7. Start by Putting 80% Of The Capacity to The Test
Running your load test with the maximum capacity at the beginning will not be a good idea. The best practice is to improve the load gradually. Run the test with 80 percent of the capacity after you’ve decided on the numbers and keep an eye on your KPIs and how your system responds. Make sure that everything is entirely stable; memory capacity is low, CPU usage is low, and the system recovers quickly from surges. With 80 percent of maximum load, everything should be running smoothly. If anything feels unreliable, you can be sure that you won’t be able to rely on it at 100 percent.
8. Gradually Increase to 100% If The Test Was Successful
If the test with 80 percent capacity was successful, proceed to the 100 percent test. If this isn’t the case, look for bottlenecks, errors and make the necessary improvements and bug fixes. And then, it’s time to put your system under the test again. This is the predicted number of visitors for your website based on prior usage trends, trend research, product requirements, and anticipated events. Perform a memory leak check, as well as a CPU utilization check to see whether your server is acting unexpectedly or has made any errors. If something isn’t working right now, it’s unlikely that it will work in real time. Make the necessary improvements. Rerun the tests to ensure that your adjustments were applied correctly, and no performance degradation occurred.
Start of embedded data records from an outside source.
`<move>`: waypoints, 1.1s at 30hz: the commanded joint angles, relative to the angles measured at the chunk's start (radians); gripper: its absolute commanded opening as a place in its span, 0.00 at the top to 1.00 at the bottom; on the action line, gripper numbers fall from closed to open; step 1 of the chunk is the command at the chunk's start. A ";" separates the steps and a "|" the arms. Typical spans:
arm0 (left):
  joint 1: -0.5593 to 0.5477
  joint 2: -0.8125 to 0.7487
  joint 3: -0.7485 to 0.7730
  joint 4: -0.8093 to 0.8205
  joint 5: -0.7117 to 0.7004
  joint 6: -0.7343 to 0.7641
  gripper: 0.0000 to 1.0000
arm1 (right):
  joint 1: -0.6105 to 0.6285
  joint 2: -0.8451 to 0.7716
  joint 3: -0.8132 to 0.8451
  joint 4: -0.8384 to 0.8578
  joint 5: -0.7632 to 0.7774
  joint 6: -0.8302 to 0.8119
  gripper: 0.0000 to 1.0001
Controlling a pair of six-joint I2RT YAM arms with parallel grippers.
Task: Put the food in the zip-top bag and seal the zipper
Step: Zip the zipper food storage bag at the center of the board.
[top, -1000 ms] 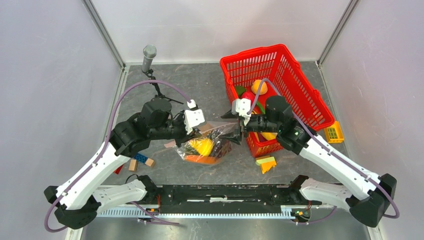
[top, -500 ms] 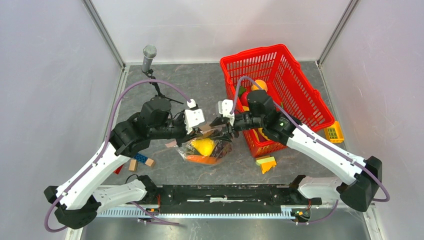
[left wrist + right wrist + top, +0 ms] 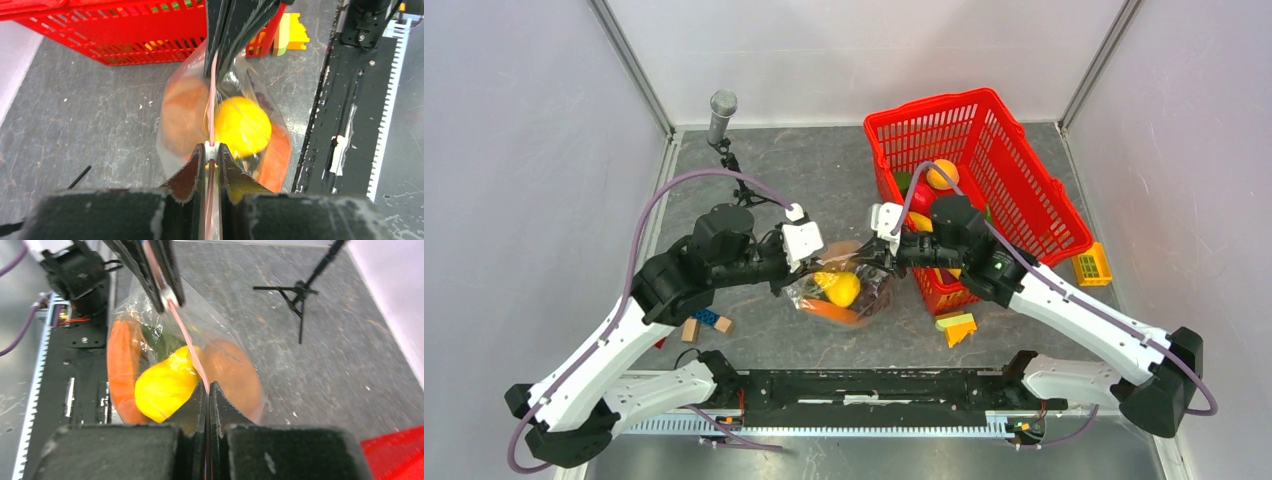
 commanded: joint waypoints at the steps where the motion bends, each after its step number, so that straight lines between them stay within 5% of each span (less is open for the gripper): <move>1: 0.004 -0.061 -0.019 -0.037 -0.107 -0.028 0.98 | -0.012 -0.075 -0.037 0.050 0.264 0.045 1.00; 8: 0.004 -0.109 -0.043 -0.099 -0.233 -0.039 0.98 | -0.023 -0.124 -0.059 0.053 0.439 0.083 1.00; 19: 0.004 -0.146 -0.041 -0.118 -0.412 -0.045 0.95 | -0.029 -0.148 -0.089 0.101 0.409 0.112 1.00; 20: 0.004 -0.148 -0.040 -0.112 -0.409 -0.054 0.90 | -0.029 -0.147 -0.089 0.106 0.400 0.116 1.00; 22: 0.004 -0.159 -0.046 -0.076 -0.398 -0.077 0.45 | -0.029 -0.139 -0.085 0.115 0.366 0.123 1.00; 25: 0.004 -0.197 -0.060 0.002 -0.394 -0.111 0.33 | -0.029 -0.124 -0.078 0.139 0.328 0.142 1.00; 28: 0.004 -0.252 -0.077 0.088 -0.420 -0.153 0.05 | -0.029 -0.101 -0.046 0.157 0.324 0.164 1.00; 33: 0.004 -0.307 -0.092 0.189 -0.501 -0.225 0.00 | -0.028 0.032 0.142 0.136 0.299 0.168 1.00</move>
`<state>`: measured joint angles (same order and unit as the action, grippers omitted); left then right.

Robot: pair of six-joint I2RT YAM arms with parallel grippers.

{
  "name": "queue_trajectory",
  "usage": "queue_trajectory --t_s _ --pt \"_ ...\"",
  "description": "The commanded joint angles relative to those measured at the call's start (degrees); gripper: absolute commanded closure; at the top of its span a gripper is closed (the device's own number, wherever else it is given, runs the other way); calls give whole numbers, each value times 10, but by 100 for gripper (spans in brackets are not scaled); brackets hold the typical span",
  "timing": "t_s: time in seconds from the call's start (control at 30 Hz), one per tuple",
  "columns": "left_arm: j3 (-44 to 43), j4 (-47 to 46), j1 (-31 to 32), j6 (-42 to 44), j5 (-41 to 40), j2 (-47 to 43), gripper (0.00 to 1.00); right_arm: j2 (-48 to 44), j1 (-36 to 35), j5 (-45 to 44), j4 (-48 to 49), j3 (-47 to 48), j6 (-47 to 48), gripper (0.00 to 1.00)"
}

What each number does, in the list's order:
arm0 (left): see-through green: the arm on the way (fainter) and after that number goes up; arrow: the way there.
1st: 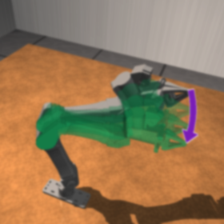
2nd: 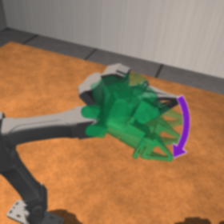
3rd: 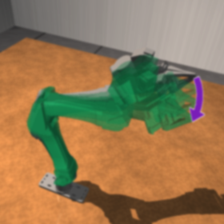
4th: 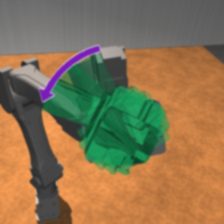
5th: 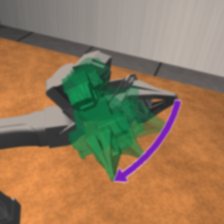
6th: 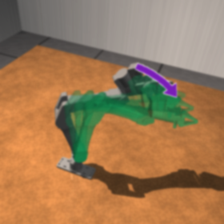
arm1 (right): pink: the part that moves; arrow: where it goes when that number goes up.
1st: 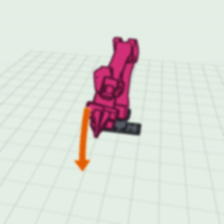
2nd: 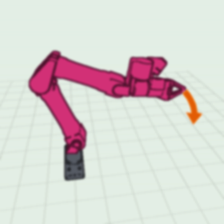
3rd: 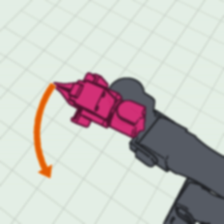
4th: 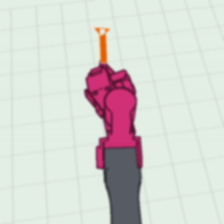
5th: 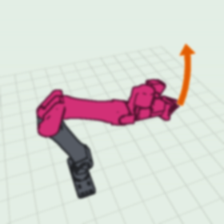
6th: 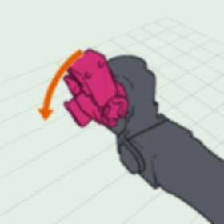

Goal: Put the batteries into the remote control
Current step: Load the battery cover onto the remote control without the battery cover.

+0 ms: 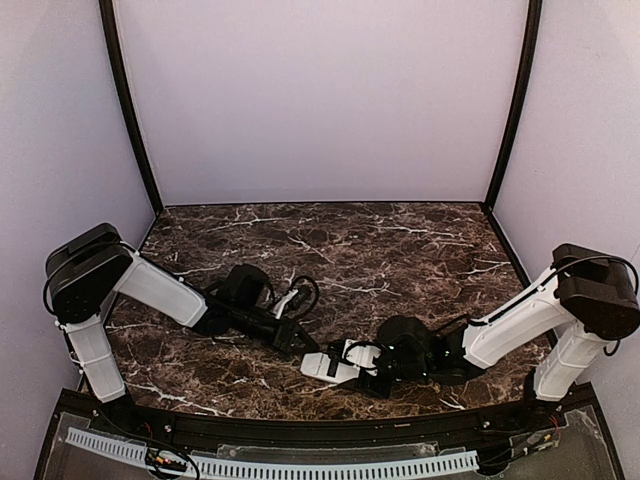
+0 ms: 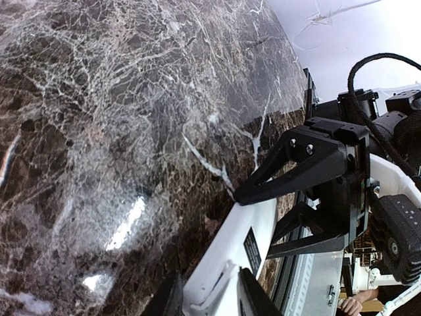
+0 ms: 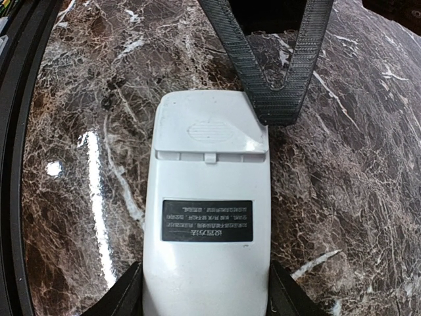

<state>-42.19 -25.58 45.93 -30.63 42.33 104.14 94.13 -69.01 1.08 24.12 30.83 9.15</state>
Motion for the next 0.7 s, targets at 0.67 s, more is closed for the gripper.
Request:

9. Push Your System Beyond the Limits
Under the specified loads, your system performs admirably – excellent work! But be prepared for the unexpected! What if a competitor’s website goes down and you get a ton of traffic? What if a well-known figure makes a statement that generates a lot of interest to your product? Be prepared. The truth of the matter is that no system can be prepared for an endless number of users, but you can learn about your system’s flaws.
To do so, run stress and soak tests on your system and try to make it crash. After that, examine the data to determine where your weak points are. When you have this information, you can decide whether to make changes to your infrastructure or code. If something goes wrong in real time, you’ll know exactly where to investigate to fix the problem.